Григорий поднимает мальчика и выбрасывает в дверь, будто мяч. Он падает в далекий сугроб.
— Этих предателей народа нужно уничтожать! — кричит Михаил и бьет кулаком по столу. — Я недавно читал в «Правде», что они лезут повсюду. Только представьте себе, нашли еврея, который пробрался на должность замполита. Его расстреляли, — добавляет он после недолгой паузы.
— Остановка означает смерть, — безо всякой причины говорит Юрий, протягивая Михаилу кружку пива.
Поддавшись неожиданному порыву, Женя предлагает всем бесплатное угощение. Разговоры стихают. В «Красном ангеле» воцаряется тишина. Все изумлены. Никто не помнит, чтобы толстая буфетчица хоть раз была такой щедрой.
— Я затолкаю сынка этой шлюхи туда, откуда он вылез! — кричит Григорий, шумно падая на пол.
— Убери свои грязные руки с моих ног, — рычит Женя. — Ты последний, с кем бы я стала трахаться!
— Если попробуешь раз, то ни на кого больше не захочешь смотреть! — бессмысленно улыбается Коля.

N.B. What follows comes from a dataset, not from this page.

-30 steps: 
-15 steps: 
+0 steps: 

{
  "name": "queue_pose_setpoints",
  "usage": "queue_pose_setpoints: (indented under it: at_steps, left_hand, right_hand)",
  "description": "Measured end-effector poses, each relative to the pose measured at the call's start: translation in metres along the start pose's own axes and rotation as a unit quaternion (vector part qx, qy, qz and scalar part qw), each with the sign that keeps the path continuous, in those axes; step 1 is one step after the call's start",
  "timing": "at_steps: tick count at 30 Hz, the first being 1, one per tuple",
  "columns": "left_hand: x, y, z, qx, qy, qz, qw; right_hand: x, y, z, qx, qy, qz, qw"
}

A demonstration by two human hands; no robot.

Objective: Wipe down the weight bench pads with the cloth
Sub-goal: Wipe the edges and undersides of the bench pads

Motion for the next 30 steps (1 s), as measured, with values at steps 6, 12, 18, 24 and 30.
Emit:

— Сопляк, — насмешливо произносит Женя. — Да я плавала по семи морям, обслуживала дипломатов и генералов! Думаешь, опущусь до снежной обезьяны вроде тебя? Однажды я трахалась посреди Атлантического океана с настоящим лордом! — При этом воспоминании она радостно улыбается. — Это был настоящий англичанин, со старинным замком, по которому каждую ночь в полнолуние расхаживал призрак герцогини! Когда он кончил, его сперма была голубой. Как фонарь возле комиссариата!
— И с тех пор ты ни разу не подмывалась, — язвит Таня, сосланная на время в деревню. Никто, даже политрук, не знает, чем она провинилась. Шептались, что должен прийти приказ о ее расстреле. Такое уже случалось. Кое-кто говорит, что она доносчица.
— Я водил грузовик в Омск, Москву, Ленинград, — хвастает Дмитрий.
— А теперь путешествуешь только от «Красного ангела» к оленьему сараю, — усмехается Катя, жена молочника.
— Сама не знаешь, что говоришь, женщина, — отвечает Дмитрий и с презрением плюет. — Омск, Москва, Ленинград — самые трудные маршруты в Советском Союзе. К тому времени, когда едешь по Невскому проспекту, ты уже наполовину сумасшедший!